Archetypally, shamans take on and into themselves the illness of those they are working with, falling ill themselves. As a result of the abuse from my father, I feel like I have been sick for years, suffering under the burden of a shamanic sickness. The wetiko bug that used my father to get into me has activated my psychic immune system to go into overdrive to deal with this toxic invader. I have “taken on” my father’s pathology, which carries a double meaning: to “take on” means to confront, as well as to take within myself (so as to suffer with). I’ve been slowly transmuting the virulence of the wetiko germ that I “caught” from my father; this book is my latest attempt to shed light on—and “make light” (of)—what has gotten triggered within me. What makes a shaman an accomplished shaman, however, is that they are somehow able to work with and metabolize the illness, integrating it into the wholeness of their being and subsequently finding their way back to health; this process nonlocally helps the person(s) who were originally ill. In addition, this helps the whole universe, by eliminating that personalized quanta of sickness from the collective field—“lightening” the shadow in the collective unconscious ever so slightly.
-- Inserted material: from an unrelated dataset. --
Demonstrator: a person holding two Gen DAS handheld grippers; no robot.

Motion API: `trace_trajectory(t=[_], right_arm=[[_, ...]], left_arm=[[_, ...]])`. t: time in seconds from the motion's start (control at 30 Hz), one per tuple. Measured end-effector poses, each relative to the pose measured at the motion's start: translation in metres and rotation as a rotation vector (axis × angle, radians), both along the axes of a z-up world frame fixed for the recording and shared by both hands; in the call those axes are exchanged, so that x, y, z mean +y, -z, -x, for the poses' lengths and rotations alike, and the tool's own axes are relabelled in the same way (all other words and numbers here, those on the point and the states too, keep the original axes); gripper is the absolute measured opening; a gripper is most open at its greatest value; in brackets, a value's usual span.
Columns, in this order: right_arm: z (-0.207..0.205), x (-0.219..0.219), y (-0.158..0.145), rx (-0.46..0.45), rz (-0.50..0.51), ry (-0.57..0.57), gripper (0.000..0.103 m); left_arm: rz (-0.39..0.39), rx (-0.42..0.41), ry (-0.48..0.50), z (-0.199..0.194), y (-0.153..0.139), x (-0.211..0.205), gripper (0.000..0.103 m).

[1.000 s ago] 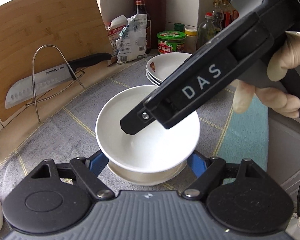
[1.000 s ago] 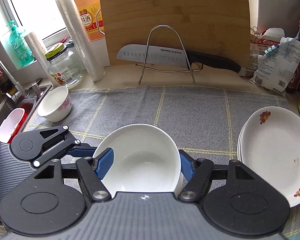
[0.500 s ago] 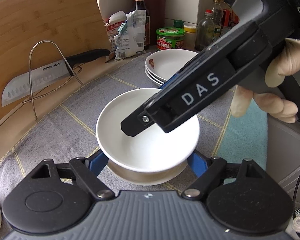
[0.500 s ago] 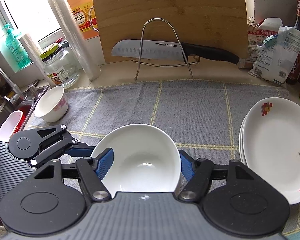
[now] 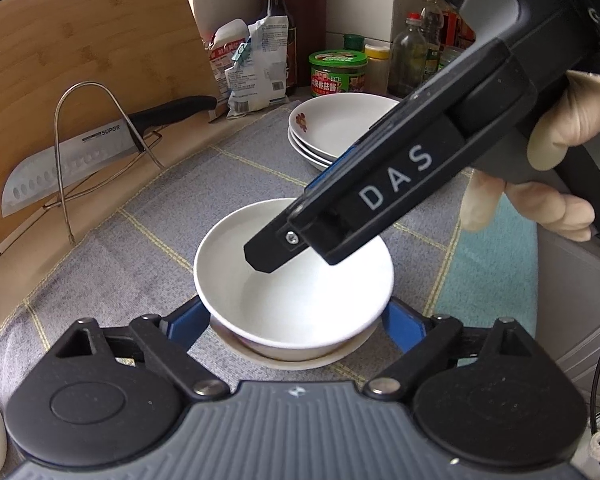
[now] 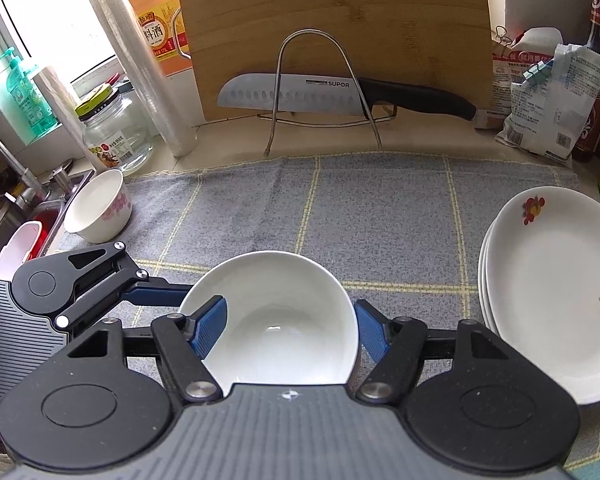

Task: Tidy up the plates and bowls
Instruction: 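Open the right gripper and withdraw it from the bowl stack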

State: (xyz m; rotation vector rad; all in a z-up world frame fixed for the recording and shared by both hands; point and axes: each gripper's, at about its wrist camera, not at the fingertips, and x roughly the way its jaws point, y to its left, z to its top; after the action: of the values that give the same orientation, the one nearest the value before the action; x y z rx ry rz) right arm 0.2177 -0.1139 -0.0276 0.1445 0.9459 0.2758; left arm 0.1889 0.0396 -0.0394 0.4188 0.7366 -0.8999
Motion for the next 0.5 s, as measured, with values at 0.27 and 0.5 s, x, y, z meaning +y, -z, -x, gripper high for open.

I am in no way claiming that I am an accomplished shaman—this is true only in my wildest dreams—but what I am saying is that the archetype of the shaman—which is related to the archetype of the wounded healer—is one of the deeper processes that has shaped and given meaning to the experiences in my life. In addition, the shamanic archetype is one of the fundamental underlying patterns that is informing all of our processes, both individually and collectively, as a species. Humanity as a whole is going through a profound shamanic initiation of epic proportions, writ large on the world stage as well as within each of our hearts and minds. When we realize this, we can connect with each other so as to collaboratively help each other successfully pass through our shared ordeal. What a radical idea!